- Mor Thengari
- Directed by: Aung Rakhine
- Written by: Aung Rakhine
- Screenplay by: Nasiful Walid
- Produced by: Ma Nan Khing
- Starring: Kamal Mani Chakma; Indira Chakma;
- Cinematography: Syed Kashef; Shahbazi;
- Edited by: Shamsul Arefin
- Music by: Arjun
- Distributed by: Khona Talkies
- Release date: May 25, 2015 (Rainbow Film Festival);
- Running time: 61 minutes
- Country: Bangladesh
- Language: Chakma
- Budget: $130,000 USD

= My Bicycle =

My Bicycle (Chakma: Mor Thengari) is a Bangladeshi indie film directed by Aung Rakhine. It is the country's first Chakma language film.

The Bangladesh Film Censor Board blocked the commercial release of the film. There were no professional actors involved in the production.

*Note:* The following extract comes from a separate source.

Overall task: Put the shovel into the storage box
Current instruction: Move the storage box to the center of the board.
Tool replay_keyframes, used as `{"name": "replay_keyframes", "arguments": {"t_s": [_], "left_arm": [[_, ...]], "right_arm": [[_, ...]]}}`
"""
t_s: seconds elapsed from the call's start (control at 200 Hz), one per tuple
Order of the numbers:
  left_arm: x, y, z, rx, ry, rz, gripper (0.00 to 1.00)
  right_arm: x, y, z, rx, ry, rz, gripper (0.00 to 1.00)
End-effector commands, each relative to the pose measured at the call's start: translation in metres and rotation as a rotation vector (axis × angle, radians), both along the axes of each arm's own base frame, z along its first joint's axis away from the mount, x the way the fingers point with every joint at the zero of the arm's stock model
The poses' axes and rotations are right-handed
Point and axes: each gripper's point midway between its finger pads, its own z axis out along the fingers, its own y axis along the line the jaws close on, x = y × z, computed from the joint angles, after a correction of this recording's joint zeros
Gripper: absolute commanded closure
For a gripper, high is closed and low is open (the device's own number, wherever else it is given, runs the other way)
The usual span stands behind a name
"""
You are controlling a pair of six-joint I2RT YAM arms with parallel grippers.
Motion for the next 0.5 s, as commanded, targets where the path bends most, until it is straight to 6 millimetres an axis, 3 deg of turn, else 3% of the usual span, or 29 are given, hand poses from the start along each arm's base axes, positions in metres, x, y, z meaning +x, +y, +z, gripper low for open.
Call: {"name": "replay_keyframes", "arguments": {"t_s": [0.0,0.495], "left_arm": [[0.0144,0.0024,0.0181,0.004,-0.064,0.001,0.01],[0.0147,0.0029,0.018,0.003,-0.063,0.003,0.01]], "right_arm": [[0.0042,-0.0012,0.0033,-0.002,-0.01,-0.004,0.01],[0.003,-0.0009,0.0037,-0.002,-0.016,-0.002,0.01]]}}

On August 8, 2024, an independent film activist group organized an open screening called #CinemaDehuntis, as part of a reformist movement urging the government to abolish censorship. This initiative is a sub-movement woven into the broader July Revolution in Bangladesh against the Awami government.

==Plot==
An indigenous man named Komol is fired from a job in a town and returns to his hillside native village with only a bicycle. Although his son is happy to have his father back, he has nothing to give his family except the bicycle. Komol decides to not return to the town for new jobs but tries to secure their livelihood through the cycle. He offers to ferry passengers and goods of villagers from place to place on his cycle and earn. Unfortunately, one day an accident occurs, injuring an old man. Village goons threaten Komol and declare that no one can ride on that cycle. When Komol refuses to give them extortion, they destroy his bicycle.

==Cast==
- Kamal Mani Chakma as Komal
- Indira Chakma as Devi

==Festivals and awards==
- Best Screenplay, Ufa Silver Akbuzat Ethnic Cinema Festival 2016, Russia
- Honorable Mention, Cine Kurumin - Int. Indigenous Film Festival 2016, Brazil
- Tallinn Black Nights Film Festival 2015, Estonia
- Göteborg Film Festival 2016, Sweden
- Zanzibar International Film Festival 2016, Tanzania
- 17th Asiatica Mediale Film Festival, Rome 2016
- 15th Winnipeg Aboriginal Film festival 2016
- Skabmagovat Film Festival, Finland 2016
- Kasa Asia Film Festival, Span 2016
- Phnom Pehn International Film Festival, Combodia 2016
- Bare Bones International Film and Music Festival, US 2017

==Controversy==
The film received some international recognition after its exhibition in several international film festivals, including the Tallinn Black Nights Film Festival, Göteborg Film Festival, and Zanzibar International Film Festival. However, it has been banned by the Bangladesh Film Censor Board from screening in Bangladesh. There has been speculation that the censor board may not have been able to evaluate a film in the Chakma language or that the Bangladesh Army may have objected to how its activities in the Chittagong Hill Tracts were depicted.